Crímenes
oscuros es al cine de horror japonés contemporáneo lo que Don
Quijote fue a las novelas de caballería. Valiéndose del mismo esquema
narrativo, tanto Cervantes como Kiyoshi Kurosawa lo trascienden a la vez que
lo critican no sin cierta ternura. Es que tanto las novelas de caballería de
antaño como el cine de horror japonés actual están agotados, y sólo siguen
funcionando por inercia y por dinero. Kurosawa parte de la misma estructura
destinada a provocar sobresaltos que sostiene a buena parte del cine
asiático basándose en los mismos motivos y argumentos seriados hasta el
cansancio por aquellos films, pero para llegar a otro sitio, que tiene que
ver con el horror aunque no es exactamente lo mismo. El suyo es, en
realidad, un cine de terror. La diferencia parece mínima pero no lo es. El
cine de horror se dirige nada más que a los sentidos; el de terror convoca
miedos más profundos. Lo que no significa que si el agente provocador del
miedo es sobrenatural, la película sea de terror, o que si el susto proviene
de un loco que nos corre con una motosierra, el film sea de horror. El cine
de terror japonés (y asiático en general, porque tanto Corea como Tailandia
lo imitan) está poblado de fantasmas y, sin embargo, su esquematismo
estético es meramente sensorial, epidérmico. En cambio –y por poner
solamente un ejemplo– en Carretera perdida, de David Lynch, no se
puede probar que haya ente diabólico alguno, pero el plano de un pasillo de
su propia casa totalmente a oscuras perturba al protagonista tanto como al
espectador, y ni hablar del contraplano siguiente desde el mismo pasillo
deshabitado.
En la película
de Kiyoshi (lo llamaremos así para no pensar en Akira, con quien no tiene
nada que ver) hay un asesinato y un par de policías que deben investigarlo.

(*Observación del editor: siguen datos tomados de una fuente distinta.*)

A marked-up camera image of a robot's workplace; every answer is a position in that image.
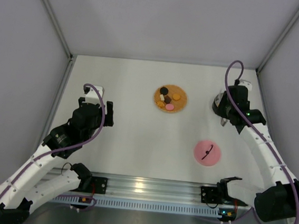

Uno de ellos, interpretado por Koji Yakusho (actor fetiche del cineasta),
lleva una vida solitaria y desvaída. Su novia aparece, limpia la casa, le
dice unas palabras y se va. Entonces él vuelve a su trabajo y comienza a
descubrir pistas que lo relacionan con el crimen. Paralelamente, empiezan a
sucederse asesinatos que siguen el mismo patrón del primero y comparten un
mismo detalle peculiar: el agua salada que aparece en los cuerpos de las
víctimas. Pero hay otro hecho desconcertante: en cada caso el asesino es
alguien muy cercano a la víctima y ligado por fuertes sentimientos a ella, y
una vez arrestado confiesa no haber sido consciente de lo sucedido, pero sí
de la aparición de una mujer vestida de rojo que comenzó a rondar su vida
unos días antes del crimen. La misma que viera el protagonista cuando
regresó a la escena del asesinato aquella misma noche. La misma que se le
aparecerá cada vez más seguido, primero como un sueño, después como una
presencia callada, más tarde como un color, finalmente como un grito. Nada
que no hayamos visto antes en alguna otra película del género; pero nada que
hayamos visto y escuchado como en esta película sin género. Porque lo
que hace Kiyoshi, al igual que en Kairo, Loft o Cure,
es transformar al género en un laboratorio de cine destinado a ensanchar las
posibilidades del plano, desquiciar la narración (no para abandonarla sino
para modificar su eje), y darle densidad al lugar común.
Un poema de
terror gótico, eso es lo que termina filmando Kiyoshi. En la metafísica de
su cine armado a pura racionalidad hay un vínculo indisoluble entre el amor
y la muerte que se parece a la literatura de Nerval o las películas
producidas por Val Lewton. Este último fue el notable productor de la RKO
que en la década del '40 diera forma a un inigualable ciclo de films de
terror que incluyó obras maestras como Cat People o I Walked Whit
A Zombie, basándose en la creación de atmósferas cargadas de tensión y
trágico lirismo. Admirador de aquel, Kiyoshi ha hecho de su obra un mundo en
el que prima la dolorosa pero elegante melancolía antes que el miedo,
siempre mucho más físico y guarango que aquella. A veces la desolación es
absoluta y radical (como en Kairo), a veces la distiende el humor
(como en Loft), pero siempre se impone su peligrosa belleza casi como
tentándonos a ver qué hay del otro lado del misterio. Porque el fantasma, en
el cine de Kiyoshi, somos nosotros mismos. La conciencia de lo que fuimos o
de lo que seremos, la imagen que aparece en el espejo de la película que
vemos. En todos sus films (y aquí también en la secuencia del vuelo del
fantasma) está el espectador representado, vampirizado por la propia
película, desdoblado, fatalmente convertido en proyección de los otros.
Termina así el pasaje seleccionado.